EXERCISE
The result should be every line of the listing that holds the word "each".
=== Begin Enclosure ===
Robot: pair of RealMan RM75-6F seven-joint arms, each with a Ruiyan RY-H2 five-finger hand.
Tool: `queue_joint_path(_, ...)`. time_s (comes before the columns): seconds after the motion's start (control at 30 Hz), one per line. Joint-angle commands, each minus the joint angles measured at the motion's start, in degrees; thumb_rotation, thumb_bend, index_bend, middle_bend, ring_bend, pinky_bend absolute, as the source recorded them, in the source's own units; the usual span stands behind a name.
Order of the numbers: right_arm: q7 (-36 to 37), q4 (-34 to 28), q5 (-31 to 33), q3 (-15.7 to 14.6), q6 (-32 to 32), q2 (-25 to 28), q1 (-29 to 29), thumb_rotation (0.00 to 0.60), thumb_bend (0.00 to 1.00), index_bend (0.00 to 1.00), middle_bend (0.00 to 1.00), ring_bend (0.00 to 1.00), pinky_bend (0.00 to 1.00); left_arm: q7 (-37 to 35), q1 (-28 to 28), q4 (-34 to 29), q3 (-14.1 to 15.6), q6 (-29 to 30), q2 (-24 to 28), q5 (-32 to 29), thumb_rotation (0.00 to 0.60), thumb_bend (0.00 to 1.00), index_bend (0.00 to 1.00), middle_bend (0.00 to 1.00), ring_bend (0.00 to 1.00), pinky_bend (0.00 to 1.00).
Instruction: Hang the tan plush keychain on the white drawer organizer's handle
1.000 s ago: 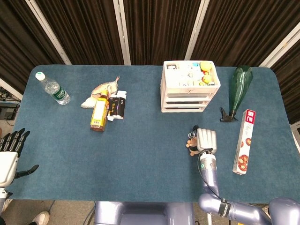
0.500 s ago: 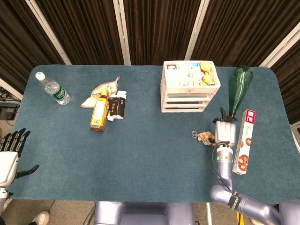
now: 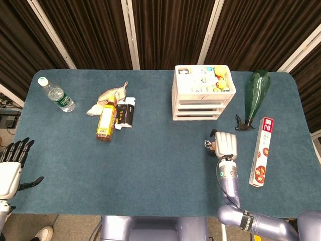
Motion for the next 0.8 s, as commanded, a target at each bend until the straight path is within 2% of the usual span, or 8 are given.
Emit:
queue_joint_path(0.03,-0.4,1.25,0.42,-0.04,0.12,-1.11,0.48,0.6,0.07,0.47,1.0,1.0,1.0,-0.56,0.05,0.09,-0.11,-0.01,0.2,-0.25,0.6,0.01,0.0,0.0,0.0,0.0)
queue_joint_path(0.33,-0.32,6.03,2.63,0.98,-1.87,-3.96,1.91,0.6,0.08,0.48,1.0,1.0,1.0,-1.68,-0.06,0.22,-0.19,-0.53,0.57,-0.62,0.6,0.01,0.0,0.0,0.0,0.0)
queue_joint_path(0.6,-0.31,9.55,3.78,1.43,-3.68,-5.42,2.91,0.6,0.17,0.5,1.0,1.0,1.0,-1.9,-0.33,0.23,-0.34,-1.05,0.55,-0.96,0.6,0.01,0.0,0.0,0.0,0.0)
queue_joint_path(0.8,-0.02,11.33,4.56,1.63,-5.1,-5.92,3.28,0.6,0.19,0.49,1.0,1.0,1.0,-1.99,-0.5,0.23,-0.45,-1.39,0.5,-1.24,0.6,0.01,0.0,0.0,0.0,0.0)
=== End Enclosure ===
TASK OUTPUT
Robot: pair of RealMan RM75-6F seven-joint arms, each with a Ruiyan RY-H2 five-finger hand.
Tool: `queue_joint_path(_, ...)`. time_s (comes before the columns): seconds after the motion's start (control at 30 Hz), one per line. Joint-angle commands, each minus the joint angles measured at the motion's start, in degrees; thumb_rotation, thumb_bend, index_bend, middle_bend, ring_bend, pinky_bend absolute, as the source recorded them, in the source's own units; the usual span stands behind a name.
Motion for the next 0.8 s, as commanded, a target at each bend until the straight path is within 2% of the usual span, or 8 are given.

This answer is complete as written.